Front row (l to r): Laura Ciccone, Erin Marriott,
Michelle Lewis. Back row: Laura Blundell, Joanne
Bovine, Ione Clapham, Erin McGinnis

What is Strengthening Families for the Future?

Strengthening Families for the Future (SFF) is a 14-week program for families with children aged 7-11. The program’s unique design has been proven to reduce risk factors, build individual resilience, and enhance family protective factors because the whole family is involved and they learn new skills together.

Each weekly session incorporates a shared meal for the parents and children, separate one-hour sessions for parents and children, and a family session, where they practice skills they learned in their separate sessions. Practicing new skills together helps families make real and sustained changes in their interactions. The sessions are led by trained facilitators and are designed to be active and engaging. 

The goals of the program are to: 

  • reduce children’s or adolescents’ intention to use alcohol or other drugs, and to reduce other behaviour problems;
  • increase children’s resilience and life skills, including communicating, resisting peer pressure, recognizing their feelings and solving problems;
  • increase positive and effective parenting skills; and
  • improve family communication.

The original program was developed in 1988 by Dr. Karol Kumpfer of the University of Utah and has been evaluated extensively. It was updated for a Canadian context and underwent further extensive evaluation starting in 2000. SFF has been listed as a best practice program by Health Canada. 

Sanya Velemirovich, Child Protection Support Worker,
Family and Children’s Services Niagara

How did it start?

In 2008, a presentation about SFF was given to 35 school youth workers at the Niagara Catholic District School Board. The enthusiastic response it received prompted a meeting with the then Parenting Program Committee of Niagara, which eventually morphed into the Strengthening Families for the Future Niagara Coalition (SFF Niagara Coalition).

Successful programs often start with a seed of support. The Centre for Addiction and Mental Health gave SFF Niagara Coalition a small grant. The money made possible training, manuals, and weekly family meals and incentives for the participant families. Thanks to this financial support and the extensive in-kind support from the SFF Niagara Coalition agencies, the program was piloted between 2009 and 2011 in the Niagara Catholic District School Board Elementary Schools located in Crystal Beach, Welland and Port Colborne.
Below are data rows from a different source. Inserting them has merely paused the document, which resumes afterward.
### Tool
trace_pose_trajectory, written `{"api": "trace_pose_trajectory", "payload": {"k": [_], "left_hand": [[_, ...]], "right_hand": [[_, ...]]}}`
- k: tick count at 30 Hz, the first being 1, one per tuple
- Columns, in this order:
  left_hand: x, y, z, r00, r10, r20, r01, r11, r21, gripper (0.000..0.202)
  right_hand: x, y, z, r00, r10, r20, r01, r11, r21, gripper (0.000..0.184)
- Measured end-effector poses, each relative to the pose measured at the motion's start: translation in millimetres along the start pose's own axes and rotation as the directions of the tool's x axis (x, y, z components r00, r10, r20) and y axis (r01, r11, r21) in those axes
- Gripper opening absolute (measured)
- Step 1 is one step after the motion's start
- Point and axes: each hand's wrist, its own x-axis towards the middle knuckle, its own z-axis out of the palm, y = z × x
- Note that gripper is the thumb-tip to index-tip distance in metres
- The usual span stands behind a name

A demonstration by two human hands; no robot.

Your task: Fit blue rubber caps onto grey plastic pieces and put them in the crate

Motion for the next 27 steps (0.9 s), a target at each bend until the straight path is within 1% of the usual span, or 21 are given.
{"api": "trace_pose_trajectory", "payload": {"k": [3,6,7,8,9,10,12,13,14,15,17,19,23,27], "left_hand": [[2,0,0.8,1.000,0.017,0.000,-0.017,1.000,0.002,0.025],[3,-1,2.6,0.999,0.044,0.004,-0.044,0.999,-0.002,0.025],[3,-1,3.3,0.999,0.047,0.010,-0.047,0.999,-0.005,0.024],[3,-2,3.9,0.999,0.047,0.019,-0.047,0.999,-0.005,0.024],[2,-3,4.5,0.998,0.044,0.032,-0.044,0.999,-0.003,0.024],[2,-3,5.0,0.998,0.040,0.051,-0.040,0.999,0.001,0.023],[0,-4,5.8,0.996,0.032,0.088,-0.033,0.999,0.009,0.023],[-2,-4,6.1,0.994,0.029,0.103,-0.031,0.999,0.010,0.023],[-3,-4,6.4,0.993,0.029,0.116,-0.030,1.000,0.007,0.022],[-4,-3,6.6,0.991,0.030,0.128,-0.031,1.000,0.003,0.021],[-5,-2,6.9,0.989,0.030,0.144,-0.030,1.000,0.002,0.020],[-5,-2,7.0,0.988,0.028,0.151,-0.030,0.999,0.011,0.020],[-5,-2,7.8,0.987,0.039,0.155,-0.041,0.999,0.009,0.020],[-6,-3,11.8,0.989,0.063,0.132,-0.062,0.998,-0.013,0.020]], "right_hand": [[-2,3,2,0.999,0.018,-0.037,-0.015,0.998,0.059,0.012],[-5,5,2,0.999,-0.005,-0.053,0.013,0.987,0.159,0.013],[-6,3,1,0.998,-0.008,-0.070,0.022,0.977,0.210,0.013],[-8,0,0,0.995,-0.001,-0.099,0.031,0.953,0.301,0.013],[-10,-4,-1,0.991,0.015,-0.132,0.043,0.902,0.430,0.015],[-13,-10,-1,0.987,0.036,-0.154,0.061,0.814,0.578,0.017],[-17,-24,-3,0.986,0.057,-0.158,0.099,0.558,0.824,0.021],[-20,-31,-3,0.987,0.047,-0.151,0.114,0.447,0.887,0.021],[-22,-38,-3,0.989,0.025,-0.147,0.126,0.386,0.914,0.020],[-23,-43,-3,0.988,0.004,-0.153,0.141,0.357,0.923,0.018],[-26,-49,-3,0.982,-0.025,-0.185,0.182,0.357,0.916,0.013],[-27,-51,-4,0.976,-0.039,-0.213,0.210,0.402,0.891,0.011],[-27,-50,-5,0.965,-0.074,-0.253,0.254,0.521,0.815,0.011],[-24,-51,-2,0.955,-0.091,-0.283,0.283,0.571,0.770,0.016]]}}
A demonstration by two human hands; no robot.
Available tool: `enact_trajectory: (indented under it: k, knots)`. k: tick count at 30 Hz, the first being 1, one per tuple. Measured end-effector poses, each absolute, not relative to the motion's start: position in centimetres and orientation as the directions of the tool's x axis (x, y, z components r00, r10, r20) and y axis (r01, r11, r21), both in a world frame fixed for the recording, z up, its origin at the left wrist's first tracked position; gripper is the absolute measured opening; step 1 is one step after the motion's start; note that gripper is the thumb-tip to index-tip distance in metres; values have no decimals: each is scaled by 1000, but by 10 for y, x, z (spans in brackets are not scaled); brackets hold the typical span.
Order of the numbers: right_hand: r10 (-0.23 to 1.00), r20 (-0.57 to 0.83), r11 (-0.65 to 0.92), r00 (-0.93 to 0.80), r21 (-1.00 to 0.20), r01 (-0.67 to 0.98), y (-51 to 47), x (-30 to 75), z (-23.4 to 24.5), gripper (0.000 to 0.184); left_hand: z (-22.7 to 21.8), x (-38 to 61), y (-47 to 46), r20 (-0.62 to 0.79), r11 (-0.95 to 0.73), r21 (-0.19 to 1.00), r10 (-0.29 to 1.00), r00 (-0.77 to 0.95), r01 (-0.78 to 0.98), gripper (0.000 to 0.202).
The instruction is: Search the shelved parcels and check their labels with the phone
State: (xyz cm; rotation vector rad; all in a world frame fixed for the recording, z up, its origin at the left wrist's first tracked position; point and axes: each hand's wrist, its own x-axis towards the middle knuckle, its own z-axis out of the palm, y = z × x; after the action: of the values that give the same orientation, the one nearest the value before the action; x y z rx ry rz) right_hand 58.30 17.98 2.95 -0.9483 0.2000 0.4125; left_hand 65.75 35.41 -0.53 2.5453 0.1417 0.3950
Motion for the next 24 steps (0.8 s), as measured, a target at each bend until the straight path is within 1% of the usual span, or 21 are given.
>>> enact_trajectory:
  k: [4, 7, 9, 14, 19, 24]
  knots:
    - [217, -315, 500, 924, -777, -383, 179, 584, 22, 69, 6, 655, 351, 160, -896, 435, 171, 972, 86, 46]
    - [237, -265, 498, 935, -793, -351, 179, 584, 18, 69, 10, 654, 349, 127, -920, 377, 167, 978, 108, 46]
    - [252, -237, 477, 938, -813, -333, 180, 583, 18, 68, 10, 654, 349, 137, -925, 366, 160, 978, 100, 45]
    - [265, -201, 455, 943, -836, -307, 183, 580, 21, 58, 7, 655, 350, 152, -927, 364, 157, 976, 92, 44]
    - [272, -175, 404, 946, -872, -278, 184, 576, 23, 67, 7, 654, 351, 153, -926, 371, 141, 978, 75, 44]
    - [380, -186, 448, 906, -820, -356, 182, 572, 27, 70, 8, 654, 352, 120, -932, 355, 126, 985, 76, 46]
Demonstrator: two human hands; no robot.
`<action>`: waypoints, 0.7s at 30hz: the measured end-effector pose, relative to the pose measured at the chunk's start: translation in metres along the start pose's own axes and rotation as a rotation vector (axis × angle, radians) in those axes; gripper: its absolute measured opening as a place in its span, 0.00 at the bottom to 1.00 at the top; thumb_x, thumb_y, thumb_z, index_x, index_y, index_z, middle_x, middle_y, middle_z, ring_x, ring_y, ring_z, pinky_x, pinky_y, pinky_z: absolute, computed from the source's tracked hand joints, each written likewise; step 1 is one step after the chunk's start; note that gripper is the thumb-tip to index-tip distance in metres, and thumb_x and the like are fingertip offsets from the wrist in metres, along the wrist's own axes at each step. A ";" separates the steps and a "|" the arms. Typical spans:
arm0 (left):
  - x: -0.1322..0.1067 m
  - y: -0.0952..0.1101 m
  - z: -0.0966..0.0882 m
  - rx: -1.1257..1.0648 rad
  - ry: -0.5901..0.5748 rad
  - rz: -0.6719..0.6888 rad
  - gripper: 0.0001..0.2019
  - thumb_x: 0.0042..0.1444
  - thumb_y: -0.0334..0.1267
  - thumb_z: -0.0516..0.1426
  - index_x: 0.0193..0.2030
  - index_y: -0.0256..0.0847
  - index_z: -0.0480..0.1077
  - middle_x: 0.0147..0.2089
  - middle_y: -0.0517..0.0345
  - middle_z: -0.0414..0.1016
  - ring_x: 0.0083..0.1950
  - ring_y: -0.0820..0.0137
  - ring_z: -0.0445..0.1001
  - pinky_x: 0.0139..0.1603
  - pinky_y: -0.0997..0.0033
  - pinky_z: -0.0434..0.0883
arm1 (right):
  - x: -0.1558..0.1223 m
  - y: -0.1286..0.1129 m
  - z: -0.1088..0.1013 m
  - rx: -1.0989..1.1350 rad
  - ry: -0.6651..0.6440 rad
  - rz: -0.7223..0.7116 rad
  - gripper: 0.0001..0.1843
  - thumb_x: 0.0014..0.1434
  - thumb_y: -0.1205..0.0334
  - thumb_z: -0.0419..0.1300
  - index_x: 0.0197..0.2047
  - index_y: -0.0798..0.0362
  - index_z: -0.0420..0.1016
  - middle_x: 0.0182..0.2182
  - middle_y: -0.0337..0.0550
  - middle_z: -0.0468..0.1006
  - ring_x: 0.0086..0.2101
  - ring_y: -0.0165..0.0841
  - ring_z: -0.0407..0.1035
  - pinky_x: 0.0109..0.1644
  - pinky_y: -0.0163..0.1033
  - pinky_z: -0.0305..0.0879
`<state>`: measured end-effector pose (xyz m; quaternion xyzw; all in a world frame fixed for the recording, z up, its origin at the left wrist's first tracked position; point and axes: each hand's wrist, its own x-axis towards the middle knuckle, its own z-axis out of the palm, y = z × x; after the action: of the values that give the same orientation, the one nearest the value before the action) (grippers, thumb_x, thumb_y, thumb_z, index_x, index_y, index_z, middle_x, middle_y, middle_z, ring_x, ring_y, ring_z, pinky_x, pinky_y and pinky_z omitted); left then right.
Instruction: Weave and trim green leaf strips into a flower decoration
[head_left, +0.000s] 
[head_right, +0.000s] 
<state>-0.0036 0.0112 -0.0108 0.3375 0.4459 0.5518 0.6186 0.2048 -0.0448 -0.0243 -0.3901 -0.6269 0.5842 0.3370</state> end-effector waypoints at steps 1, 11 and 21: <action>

All programs are free to the participants. 

How did the program do?

The pilot program was an overwhelming success. Facilitators witnessed skill-building and improved family dynamics for many of the families that attended. Many of the parents wanted to continue with the program after the 14 weeks were completed. Quite simply, they felt supported: they experienced a feeling of belonging, fellowship with other parents, increased parenting skills and most importantly growth in their children’s skills. These success stories from the pilot program gave the SFF Niagara Coalition a renewed energy–and sparked a question: “How do we offer a free program to a wide geographical area that has little or no public transportation between city centers?”

The answer: taking the program to the people and working together to provide in-kind resources. This meant setting up permanent sites in the three largest cities in the Region: St. Catharines, Niagara Falls, and Welland. Two of these sites are located at Community Health Centres; the one in Welland, at the John Howard Society of Niagara. 

What was learned?

As noted in The Strengthening Families program materials SFF works best when it is offered by several agencies working in partnership, with one person overseeing the co-ordination--and this is exactly how the Niagara SFF Coalition has addressed program implementation.

An additional strength of the coalition model is that SFF facilitators learn about the services each other’s agencies provide. During one 14 week program and depending on the size of the group, there can be up to 8 facilitators needed and these facilitators come from several different agencies across Niagara. The Family and Children’s Service of Niagara have taken the lead on the coordination of the “train the trainer” sessions which is a unique feature of the SFF program.

A central intake process through Contact Niagara contributes to the coordination and collaboration of the SFF Niagara program.  When families are registered for one of the sites they can also be told about other services that are available to them creating “wraparound services” for these vulnerable families.

 “SFF Niagara’s success also comes from it’s no barriers policy,” says Sanya Velemirovich, a Child Protection Support Worker for Family and Children’s Services Niagara. “Even when parents and children are not living together they are accepted into the group. We even have parents repeating the program because they received so much benefit from it and saw such growth in their children’s development.” Since 2009, there have been 98 families from across Niagara that have completed the program and this represents 197 participants.  

What the future holds

A grant from the Niagara Prosperity Initiative grant program will allow the program to provide transportation for participants to attend the program, provide highly nutritious food for the family meal, and provide participation incentives such as grocery cards. The John Howard Society of Niagara will be the lead agency for the grant and will be the host for the coordinator position that will manage all sites in Niagara. The grant is a very positive recognition of the SFF Niagara Coalition’s efforts to foster collaboration among agencies, enhance service sector coordination, and strengthen programming for vulnerable families in Niagara.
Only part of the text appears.